Thamalon flushed. "But-but I worship the Mistress. I minted coins, Prince. I thought to become a shade, like you. I thought we were… friends."

Only after he had uttered the words did he realize how ridiculous they sounded, like the whines of a child. Embarrassment heated his cheeks.

"You will become a shade, Hulorn," Rivalen said. "I will keep my word. Promises are kept in these days."

"Thank you, Prince," Thamalon said, pleased at least by that, though he could not meet Rivalen's eyes.

"The transformation is prolonged and painful. Your body and soul are torn asunder and remade."

Thamalon backed up a step, eyes wide.

Rivalen followed. "The agony will plague your dreams for years."

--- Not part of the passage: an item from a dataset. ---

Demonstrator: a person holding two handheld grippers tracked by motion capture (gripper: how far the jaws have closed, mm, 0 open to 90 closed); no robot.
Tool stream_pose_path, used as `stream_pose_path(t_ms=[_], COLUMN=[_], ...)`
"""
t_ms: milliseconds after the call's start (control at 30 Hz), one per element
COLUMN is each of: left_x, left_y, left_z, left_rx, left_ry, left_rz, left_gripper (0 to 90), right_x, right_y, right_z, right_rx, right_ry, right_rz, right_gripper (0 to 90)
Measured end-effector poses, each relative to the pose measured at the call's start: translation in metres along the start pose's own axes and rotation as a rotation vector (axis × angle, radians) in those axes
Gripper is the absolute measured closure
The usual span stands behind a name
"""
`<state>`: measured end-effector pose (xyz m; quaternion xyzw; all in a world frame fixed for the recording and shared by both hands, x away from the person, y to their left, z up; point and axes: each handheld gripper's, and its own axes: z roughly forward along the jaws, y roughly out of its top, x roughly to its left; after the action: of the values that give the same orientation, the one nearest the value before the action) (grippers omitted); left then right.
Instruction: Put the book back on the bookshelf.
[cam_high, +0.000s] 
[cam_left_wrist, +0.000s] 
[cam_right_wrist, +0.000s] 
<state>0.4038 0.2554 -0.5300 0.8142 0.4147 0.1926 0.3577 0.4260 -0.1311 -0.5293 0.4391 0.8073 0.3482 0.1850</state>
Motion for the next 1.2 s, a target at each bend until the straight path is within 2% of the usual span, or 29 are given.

Thamalon felt nauseated, and backed up another step.

"Your family and friends will die and turn to dust. You will linger, alone."

Thamalon bumped up against a wall. Rivalen loomed over him.

"But in the end, you will be hardened, made a better servant to the Lady, made a better servant to me."

"That is not what I wanted, Prince."

"It is exactly what you wanted. Power. You simply wanted to pay no price for it. But you are a Sembian, Hulorn. You should have known there is always a price. And the price will be pain and eternal loneliness."

Rivalen said it in the tone of one who knew that of which he spoke.

Thamalon gulped, imagined the pain of his transformation. He looked into his future and saw a friendless, solitary existence, feared and hated by those he ostensibly ruled. He did not want it, not anymore.

"Please, Prince. No. I abdicate. Here, now. To you."

"It is too late for that."

Tears leaked from Thamalon's eyes.

"What have I done?" he said, his voice soft.

Rivalen smiled, his fangs making him look diabolical. "Your bitterness is sweet to the Lady."

*****

Mask manifested in a place that was no place, amidst the nothingness of cold and featureless gray. He manifested fully, not in one of the trivial, semi-divine forms he sometimes showed to worshipers.

He floated alone and small in an infinite void, the womb of creation. He marveled that the bustling, colorful, life-filled multiverse had been born from such yawning emptiness. He marveled, too, that the creation would one day return to the void. He was pleased he would not see it, though he knew he would have played his small role in causing it.

As would those who came after him and took his station.

Or perhaps not, if things went as he wished. He had planted his own seeds in creation's womb. Time would tell what fruit they bore.

"I am here," he said, and his voice echoed through infinity.

Fatigue settled on him all at once. He had been running a long while, delaying the inevitable. Surrender was not in him. He supposed that was why she had chosen him, why he had chosen his own servants.

His voice died as the feeling of nothingness, of endless solitude, intensified. He felt hollow, as empty as the space around him.

She was coming.

He held his ground and his nerve. The moment was foreordained. Within him, he carried all of the power he had stolen many millennia before, plus some-but not all-of the added power that he'd amassed since his ascension. And power was the coin she demanded in payment of his debts. The Cycle had turned.

"Show yourself. You owe me that, at least."

It had taken him a long while to accept that he would not be the herald who broke the Cycle of Shadows. He had stolen the power thinking he would. His hubris amused him. He found hope in the possibility that those he had chosen might break it, sever the circle.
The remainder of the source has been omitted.